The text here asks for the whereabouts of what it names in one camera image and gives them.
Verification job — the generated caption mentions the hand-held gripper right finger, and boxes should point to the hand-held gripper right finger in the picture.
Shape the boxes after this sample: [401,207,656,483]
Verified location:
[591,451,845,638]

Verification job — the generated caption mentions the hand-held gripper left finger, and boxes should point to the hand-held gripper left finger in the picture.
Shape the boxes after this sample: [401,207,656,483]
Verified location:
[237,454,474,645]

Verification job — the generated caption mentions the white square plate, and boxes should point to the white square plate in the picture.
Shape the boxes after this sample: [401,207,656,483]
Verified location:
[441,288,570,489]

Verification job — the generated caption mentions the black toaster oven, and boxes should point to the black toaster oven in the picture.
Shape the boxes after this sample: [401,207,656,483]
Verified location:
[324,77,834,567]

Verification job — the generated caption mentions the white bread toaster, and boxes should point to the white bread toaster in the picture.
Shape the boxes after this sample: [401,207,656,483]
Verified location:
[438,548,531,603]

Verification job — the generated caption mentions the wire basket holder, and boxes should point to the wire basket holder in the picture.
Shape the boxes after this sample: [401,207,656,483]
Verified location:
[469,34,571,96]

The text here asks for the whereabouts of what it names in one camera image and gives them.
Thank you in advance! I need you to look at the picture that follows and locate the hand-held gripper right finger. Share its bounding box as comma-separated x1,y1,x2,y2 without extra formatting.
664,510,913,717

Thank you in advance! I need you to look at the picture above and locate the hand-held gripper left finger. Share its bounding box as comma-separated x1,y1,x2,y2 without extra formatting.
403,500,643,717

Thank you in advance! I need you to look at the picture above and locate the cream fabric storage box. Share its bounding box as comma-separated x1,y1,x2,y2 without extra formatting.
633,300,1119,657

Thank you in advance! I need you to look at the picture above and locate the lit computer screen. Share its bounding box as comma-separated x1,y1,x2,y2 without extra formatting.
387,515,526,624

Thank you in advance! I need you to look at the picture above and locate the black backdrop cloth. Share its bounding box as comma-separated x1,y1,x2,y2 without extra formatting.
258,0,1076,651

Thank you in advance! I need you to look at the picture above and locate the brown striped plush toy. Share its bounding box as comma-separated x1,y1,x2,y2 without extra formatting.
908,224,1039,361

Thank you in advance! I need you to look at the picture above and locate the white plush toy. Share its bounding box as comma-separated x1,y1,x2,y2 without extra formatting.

WHAT IS REQUIRED:
Work out how many lines in the entries above include the word "should". Respond with only the number.

FINISHED EXERCISE:
6